In the entries that follow, find the line containing "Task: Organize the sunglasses" and the line containing "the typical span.", then retype exactly the lines from the first through the second, pictures excluded.

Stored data
Start of Block

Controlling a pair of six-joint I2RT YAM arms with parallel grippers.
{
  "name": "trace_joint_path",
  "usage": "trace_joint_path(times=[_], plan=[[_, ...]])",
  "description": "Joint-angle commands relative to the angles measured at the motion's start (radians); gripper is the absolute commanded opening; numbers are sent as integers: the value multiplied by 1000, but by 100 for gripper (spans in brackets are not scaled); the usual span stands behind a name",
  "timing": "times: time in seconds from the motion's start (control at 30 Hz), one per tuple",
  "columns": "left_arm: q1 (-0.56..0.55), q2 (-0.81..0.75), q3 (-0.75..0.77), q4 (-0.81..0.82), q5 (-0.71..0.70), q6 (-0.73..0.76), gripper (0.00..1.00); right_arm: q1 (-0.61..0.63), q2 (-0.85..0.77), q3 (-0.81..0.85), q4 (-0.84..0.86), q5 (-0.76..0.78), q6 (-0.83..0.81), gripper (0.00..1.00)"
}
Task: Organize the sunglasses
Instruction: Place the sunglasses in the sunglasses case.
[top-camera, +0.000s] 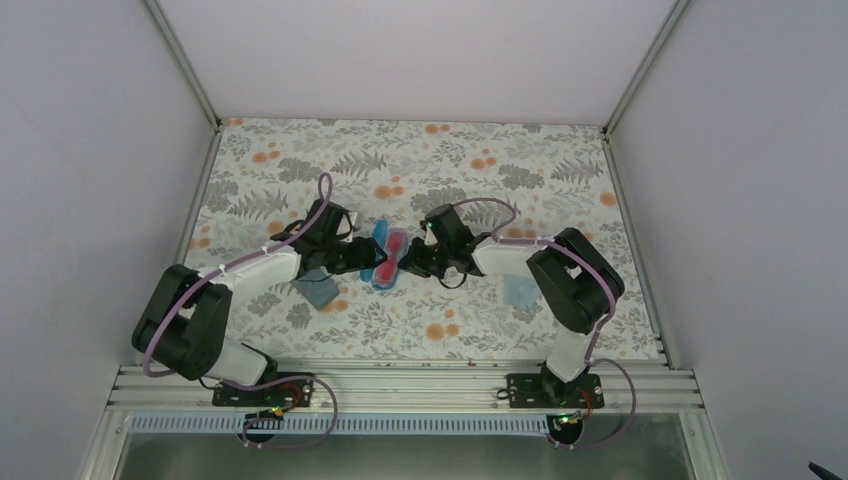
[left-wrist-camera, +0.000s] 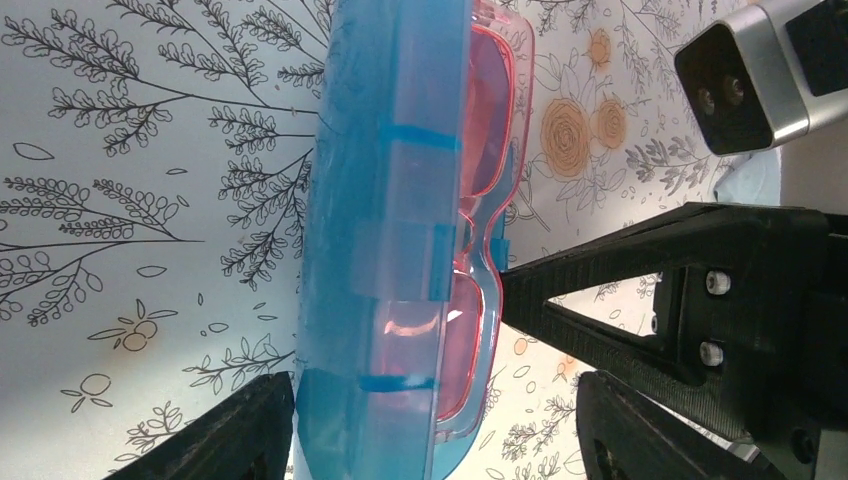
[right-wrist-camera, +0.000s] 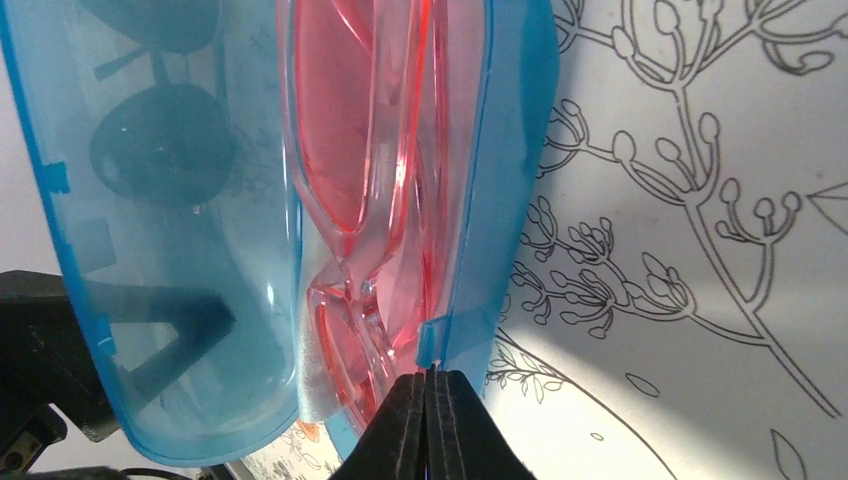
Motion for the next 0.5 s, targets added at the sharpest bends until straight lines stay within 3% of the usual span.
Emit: trace_joint_path(times=[0.0,0.3,0.47], plan=[[4,9,-15,30,26,17,70,10,21,36,-13,-3,-25,4],[4,-1,0,6,-10,25,69,3,-80,37,-95,133,-70,6],[8,-1,28,-7,-35,35,71,-46,-105,83,-153,226,-137,29]])
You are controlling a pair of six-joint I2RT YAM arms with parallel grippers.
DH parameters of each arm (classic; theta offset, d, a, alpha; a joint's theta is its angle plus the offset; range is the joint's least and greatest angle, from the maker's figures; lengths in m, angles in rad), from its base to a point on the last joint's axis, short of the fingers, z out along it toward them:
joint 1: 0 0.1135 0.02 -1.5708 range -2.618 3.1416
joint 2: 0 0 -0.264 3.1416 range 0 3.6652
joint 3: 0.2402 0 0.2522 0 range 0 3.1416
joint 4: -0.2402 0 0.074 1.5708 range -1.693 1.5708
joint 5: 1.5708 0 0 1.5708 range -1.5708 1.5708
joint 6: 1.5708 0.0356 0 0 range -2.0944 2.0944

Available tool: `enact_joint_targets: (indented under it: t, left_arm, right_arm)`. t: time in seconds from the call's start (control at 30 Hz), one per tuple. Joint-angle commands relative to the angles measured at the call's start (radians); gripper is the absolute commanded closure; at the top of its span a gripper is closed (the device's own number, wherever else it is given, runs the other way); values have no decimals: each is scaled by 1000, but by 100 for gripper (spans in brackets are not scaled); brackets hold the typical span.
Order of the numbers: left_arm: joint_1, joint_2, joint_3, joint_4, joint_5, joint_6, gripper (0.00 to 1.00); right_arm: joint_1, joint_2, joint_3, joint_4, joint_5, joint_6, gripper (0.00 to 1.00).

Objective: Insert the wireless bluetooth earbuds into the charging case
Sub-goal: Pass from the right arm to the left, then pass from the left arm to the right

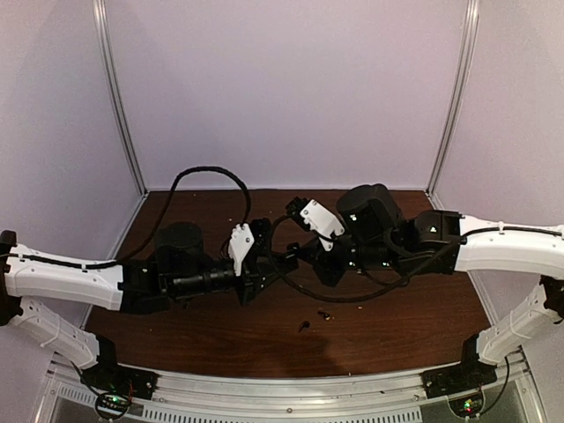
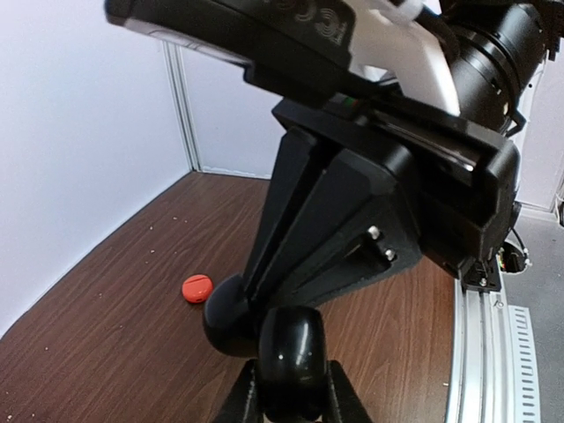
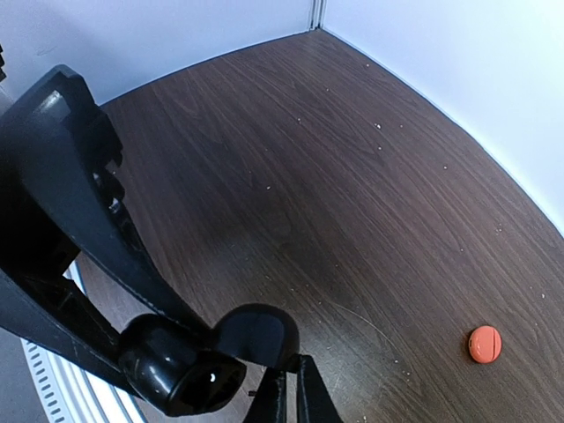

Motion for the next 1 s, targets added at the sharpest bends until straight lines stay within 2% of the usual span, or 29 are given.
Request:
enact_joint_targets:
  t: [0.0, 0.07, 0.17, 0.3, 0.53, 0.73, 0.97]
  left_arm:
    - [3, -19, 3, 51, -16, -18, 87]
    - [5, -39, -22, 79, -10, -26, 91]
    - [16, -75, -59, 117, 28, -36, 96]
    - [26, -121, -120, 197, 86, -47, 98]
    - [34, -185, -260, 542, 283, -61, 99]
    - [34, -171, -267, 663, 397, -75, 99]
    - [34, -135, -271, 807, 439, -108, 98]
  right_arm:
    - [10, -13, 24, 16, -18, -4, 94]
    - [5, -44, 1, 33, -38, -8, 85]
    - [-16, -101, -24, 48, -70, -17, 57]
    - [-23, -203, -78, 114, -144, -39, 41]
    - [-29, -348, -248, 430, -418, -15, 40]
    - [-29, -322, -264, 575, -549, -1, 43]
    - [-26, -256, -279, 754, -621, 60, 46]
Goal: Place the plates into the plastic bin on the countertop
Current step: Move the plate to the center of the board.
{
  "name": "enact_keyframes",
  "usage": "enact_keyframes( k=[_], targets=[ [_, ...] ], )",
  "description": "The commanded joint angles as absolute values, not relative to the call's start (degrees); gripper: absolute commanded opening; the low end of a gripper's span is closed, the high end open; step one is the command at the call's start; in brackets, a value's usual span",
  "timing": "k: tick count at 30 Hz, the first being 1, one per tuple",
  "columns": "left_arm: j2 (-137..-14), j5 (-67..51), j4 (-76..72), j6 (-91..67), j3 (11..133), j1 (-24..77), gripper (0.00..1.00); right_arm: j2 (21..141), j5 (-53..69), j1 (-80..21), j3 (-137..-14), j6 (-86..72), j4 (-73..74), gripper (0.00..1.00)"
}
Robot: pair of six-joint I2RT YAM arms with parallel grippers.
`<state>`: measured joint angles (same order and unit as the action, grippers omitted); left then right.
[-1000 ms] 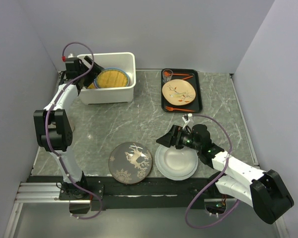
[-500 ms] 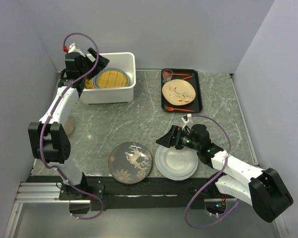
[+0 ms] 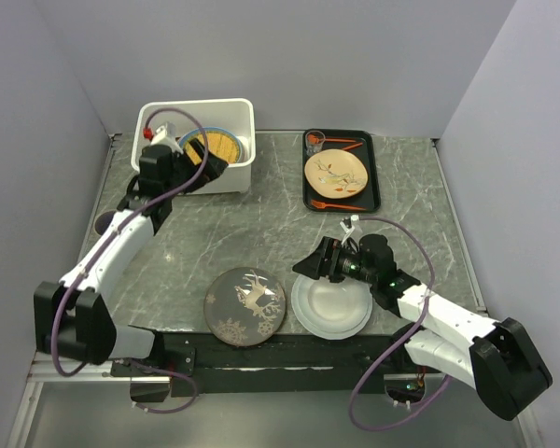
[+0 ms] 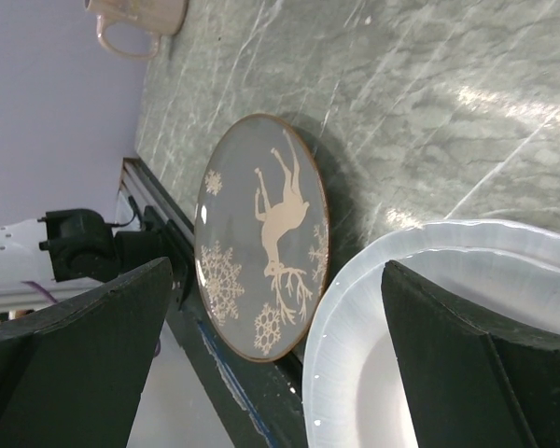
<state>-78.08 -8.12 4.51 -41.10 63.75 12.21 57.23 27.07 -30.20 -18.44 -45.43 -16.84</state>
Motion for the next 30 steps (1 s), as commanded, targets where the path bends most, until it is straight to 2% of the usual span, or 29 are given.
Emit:
enact_keyframes(
  k=[1,5,15,30],
  targets=[
    [-70.41,-4.93,4.31,-39.9,55.65,13.36,0.93,57.04,27.07,-31.99,-20.83,-45.09,-17.84,1.0],
    [-65.66,-3.96,5.8,-40.69,49.32,13.54,0.92,58.36,26.28,-33.92,-21.18,-45.35,-18.28,1.0],
    [-62.58,-3.78,6.07,-45.43,34.12,15.29,0.91,62.14,23.21,-38.93,-25.22,-45.53,-15.56,0.99],
    [-55.11,-8.69,6.51,-50.71,20.92,17.14,0.85,69.6,20.13,-47.2,-28.91,-47.55,-14.06,0.96]
  ],
)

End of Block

Answer space -
Task: Organize the sunglasses
Instruction: Place the sunglasses in the sunglasses case.
[top-camera, +0.000s] 
[left-wrist-camera, +0.000s] 
[right-wrist-camera, +0.000s] 
Motion for the next 0.5 s, targets added at the sharpest bends until straight lines stay within 3% of the usual span.
Emit: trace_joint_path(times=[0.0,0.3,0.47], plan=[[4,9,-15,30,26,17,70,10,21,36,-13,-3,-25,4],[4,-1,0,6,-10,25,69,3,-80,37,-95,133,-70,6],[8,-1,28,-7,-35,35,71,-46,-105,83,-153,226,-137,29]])
You are controlling a pair of six-joint I2RT YAM arms with parallel grippers.
DH parameters of each arm (classic; theta offset, d, a, alpha; a joint's theta is its angle plus the offset; range is the joint's least and greatest angle, from the maker's figures; lengths in m, angles in rad), from its base to a point on the last joint's axis, short of the fingers, z out along it toward them:
joint 1: 0 0.1135 0.02 -1.5708 range -2.618 3.1416
joint 2: 0 0 -0.264 3.1416 range 0 3.6652
joint 3: 0.2402 0 0.2522 0 range 0 3.1416
joint 4: -0.2402 0 0.074 1.5708 range -1.693 1.5708
joint 5: 1.5708 0 0 1.5708 range -1.5708 1.5708
joint 6: 1.5708 0.0356 0 0 range -2.0944 2.0944

Available tool: `enact_joint_targets: (indented under it: t, left_arm, right_arm)`. t: time in seconds from the call's start (control at 30 Hz), one per tuple. Joint-angle commands relative to the angles measured at the call's start (radians); gripper is the absolute commanded closure; at the top of its span a gripper is closed (the device's own number, wherever else it is given, runs the other way); values have no decimals: each is scaled by 1000, but by 100 for gripper (spans in brackets are not scaled); brackets hold the typical span.

Now the answer is complete.